Only the lines from the one containing "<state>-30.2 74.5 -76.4" through the end of the listing below are to be reproduced, exactly as they stand.

***

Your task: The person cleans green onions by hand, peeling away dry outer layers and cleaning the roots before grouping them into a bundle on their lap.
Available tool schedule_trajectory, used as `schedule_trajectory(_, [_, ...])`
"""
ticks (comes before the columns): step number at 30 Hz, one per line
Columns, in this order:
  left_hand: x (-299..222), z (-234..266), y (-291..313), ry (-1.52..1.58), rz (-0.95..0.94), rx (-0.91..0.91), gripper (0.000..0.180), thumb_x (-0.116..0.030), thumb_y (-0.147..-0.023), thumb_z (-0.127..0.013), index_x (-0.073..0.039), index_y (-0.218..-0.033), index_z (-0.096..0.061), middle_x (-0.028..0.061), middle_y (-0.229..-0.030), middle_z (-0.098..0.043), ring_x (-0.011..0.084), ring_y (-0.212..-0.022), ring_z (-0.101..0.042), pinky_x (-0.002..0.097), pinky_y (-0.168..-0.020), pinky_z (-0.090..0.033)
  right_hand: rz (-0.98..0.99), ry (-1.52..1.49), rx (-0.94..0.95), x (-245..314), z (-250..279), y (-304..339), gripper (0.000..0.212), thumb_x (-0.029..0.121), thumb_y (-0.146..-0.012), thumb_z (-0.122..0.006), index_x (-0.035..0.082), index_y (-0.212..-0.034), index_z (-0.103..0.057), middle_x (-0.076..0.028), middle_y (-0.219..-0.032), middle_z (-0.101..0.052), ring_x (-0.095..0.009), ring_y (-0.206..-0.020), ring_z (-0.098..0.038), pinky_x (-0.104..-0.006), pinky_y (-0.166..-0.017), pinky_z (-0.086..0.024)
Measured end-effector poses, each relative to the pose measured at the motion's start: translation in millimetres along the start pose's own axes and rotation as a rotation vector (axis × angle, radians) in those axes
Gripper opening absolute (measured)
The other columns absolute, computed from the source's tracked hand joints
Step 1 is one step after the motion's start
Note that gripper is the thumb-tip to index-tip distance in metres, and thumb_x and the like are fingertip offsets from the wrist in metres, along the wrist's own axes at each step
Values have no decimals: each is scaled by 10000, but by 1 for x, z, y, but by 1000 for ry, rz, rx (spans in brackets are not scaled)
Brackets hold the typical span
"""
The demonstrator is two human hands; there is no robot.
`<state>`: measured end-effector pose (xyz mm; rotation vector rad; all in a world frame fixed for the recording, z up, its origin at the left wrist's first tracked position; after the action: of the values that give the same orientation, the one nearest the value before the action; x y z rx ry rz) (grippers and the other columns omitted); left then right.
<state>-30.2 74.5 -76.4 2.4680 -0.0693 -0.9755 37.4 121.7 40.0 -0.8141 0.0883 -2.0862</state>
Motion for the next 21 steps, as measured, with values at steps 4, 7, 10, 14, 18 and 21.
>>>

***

- **ANSWER TO THE EXERCISE**:
<state>-30.2 74.5 -76.4 2.4680 -0.0693 -0.9755 37.4 121.7 40.0 -0.8141 0.0883 -2.0862</state>
Motion for the next 21 steps, as measured, with values at steps 4, 7, 10, 14, 18 and 21.
>>>

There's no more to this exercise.